Bem, agora que vocês já sabem mais sobre todo o furacão que passou pela minha vida nesse último ano e meio, eu pergunto: o que mais vocês querem ver no Filmes da Sil? Cinema Infantil? Filmes mais “cabeça”? Enfim, participem para que esse espaço fique cada vez mais digno de fazer parte do Futilidades e também a cara de vocês!

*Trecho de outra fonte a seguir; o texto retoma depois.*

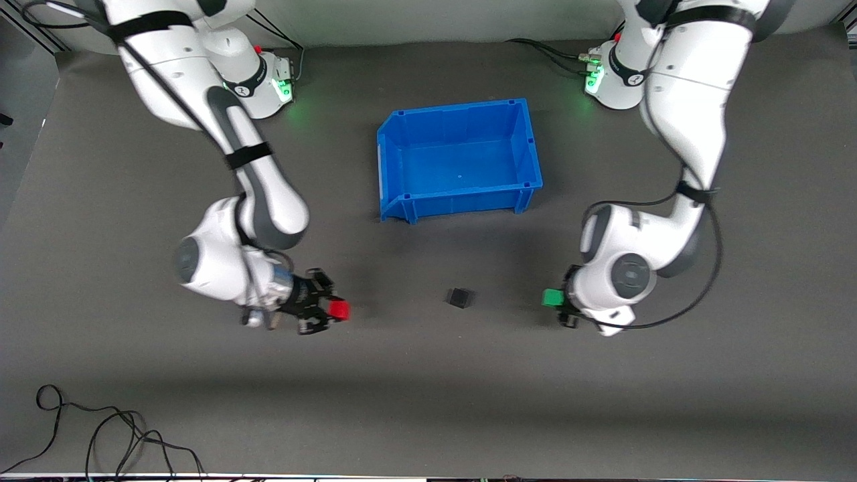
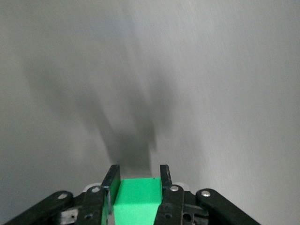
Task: Attach green and red cubes to black cube
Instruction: 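Carry the red cube and the green cube toward the black cube, then press the red and green cubes against the black cube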
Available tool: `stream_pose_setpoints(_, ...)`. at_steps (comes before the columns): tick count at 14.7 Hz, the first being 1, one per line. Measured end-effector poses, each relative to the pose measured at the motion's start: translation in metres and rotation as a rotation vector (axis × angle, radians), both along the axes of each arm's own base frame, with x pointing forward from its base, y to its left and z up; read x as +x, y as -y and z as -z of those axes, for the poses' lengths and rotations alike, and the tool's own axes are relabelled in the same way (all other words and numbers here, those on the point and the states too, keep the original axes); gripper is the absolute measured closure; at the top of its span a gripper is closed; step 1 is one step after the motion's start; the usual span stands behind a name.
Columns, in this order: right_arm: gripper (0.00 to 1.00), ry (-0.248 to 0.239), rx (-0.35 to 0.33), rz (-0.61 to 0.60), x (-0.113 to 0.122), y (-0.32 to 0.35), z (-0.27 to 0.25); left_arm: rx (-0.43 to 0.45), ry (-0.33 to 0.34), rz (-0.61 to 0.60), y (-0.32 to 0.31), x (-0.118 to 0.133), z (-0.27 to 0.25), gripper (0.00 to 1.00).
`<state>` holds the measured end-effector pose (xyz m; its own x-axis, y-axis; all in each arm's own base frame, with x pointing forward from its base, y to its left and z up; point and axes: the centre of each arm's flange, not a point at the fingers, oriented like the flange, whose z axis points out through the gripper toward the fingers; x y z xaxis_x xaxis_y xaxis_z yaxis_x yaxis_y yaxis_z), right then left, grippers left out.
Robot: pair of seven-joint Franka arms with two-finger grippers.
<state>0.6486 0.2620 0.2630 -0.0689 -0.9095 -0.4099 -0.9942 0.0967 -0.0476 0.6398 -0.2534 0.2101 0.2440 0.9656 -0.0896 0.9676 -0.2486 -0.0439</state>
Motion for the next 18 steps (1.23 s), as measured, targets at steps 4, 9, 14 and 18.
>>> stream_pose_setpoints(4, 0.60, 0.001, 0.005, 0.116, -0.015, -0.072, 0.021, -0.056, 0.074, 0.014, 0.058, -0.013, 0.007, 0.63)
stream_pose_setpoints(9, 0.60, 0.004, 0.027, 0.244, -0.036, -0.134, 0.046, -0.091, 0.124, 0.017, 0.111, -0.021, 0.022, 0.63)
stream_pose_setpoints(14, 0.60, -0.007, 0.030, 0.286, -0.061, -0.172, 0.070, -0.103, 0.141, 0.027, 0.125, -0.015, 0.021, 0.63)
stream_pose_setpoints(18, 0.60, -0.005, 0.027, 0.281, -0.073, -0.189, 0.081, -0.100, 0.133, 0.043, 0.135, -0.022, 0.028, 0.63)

Beijão para todas da fã número 1 do blog,
Sil


6 Comentários
Fany
01.04.2016 às 19:44Oi Silvia, um beijão nesse lindo coração. Que bom que pude fazer algo por vc, meio que intuitivo, sei lá, como diria minha filha , só Freud explica. Amo o blog, sua resenha de filmes e como vó coruja de 5 netinhos (lindos, claro, já viu vó falar outra coisa?) claro que fico sempre esperando os infantis, para levar as crianças. Bjks meninas, Fany
Muito Além do Tailleur
01.04.2016 às 23:31Silvia, qdo criança eu queria ser escritora, fazer vídeo clip, depois filmes, costureira para cexecutar as roupas que estavam na minha mente, já que não sabia transpor p o papel. Acabei fazendo Direito, já faz uns longos bons anos que sou Procuradora. Passei tb uns perrengues danados até me estabelecer profissionalmente. Na vida adulta, deixei de lado esse meu lado mais multicultural, mas recentemente retornei, via Instagram, com @muitoalemdotailleur. E isso tudo é para dizer que pessoas com estórias de vida como a sua, ou com o trabalho tão fabuloso, como a Jô e a Cá (sem falar no carinho delas pelas leitoras), que inspiram outras pessoas como eu a expor ideias ‘fashionistas’ nas mídias sociais. Parabéns e que vc cresça muito mais, sempre amando o que faz. Bjs
Juliana
03.04.2016 às 1:30Que legal Sil! Adoro seus posts, espero toda semana pra ver oq vc vai dizer antes de ir ao cinema! Adoro séries tb mas acho q sai um pouco do tema… Enfim continue escrevendo para nós! Adorava filme cabeça mas como a vida anda tão difícil, hoje em dia prefiro filmes mais leves e divertidos… Bjs
Jana Arruda
03.04.2016 às 14:40Sil, prazer! Comecei a ler loucamente sua coluna - como boa cinéfila - e ficava me perguntando quem é essa Sil que escreve maravilhosamente sobre filmes? Googlei, pesquisei no blog os colaboradores, achei seu face. Enfim, queria muito conhecer essa pessoa que parecia que estava falando diretamente para mim nas resenhas de filmes. ;D
Dúvida esclarecida da melhor forma possível, um prazer poder saber quem é você! Bjs e sucesso!
Mariana Borges
04.04.2016 às 18:25Silvia, que história incrível!!! Acompanho-te desde a época que você comentava no blog - aliás adorava tuas opiniões sobre produção de moda, volta com eles por favor! Aquele teu post sobre seu casamento em Las Vegas também foi muito legal. Gosto bastante da tua opinião sobre os filmes, embora nem sempre comente. Não para não, tá?
Joana
04.04.2016 às 22:38Amei suas colocações Mariana!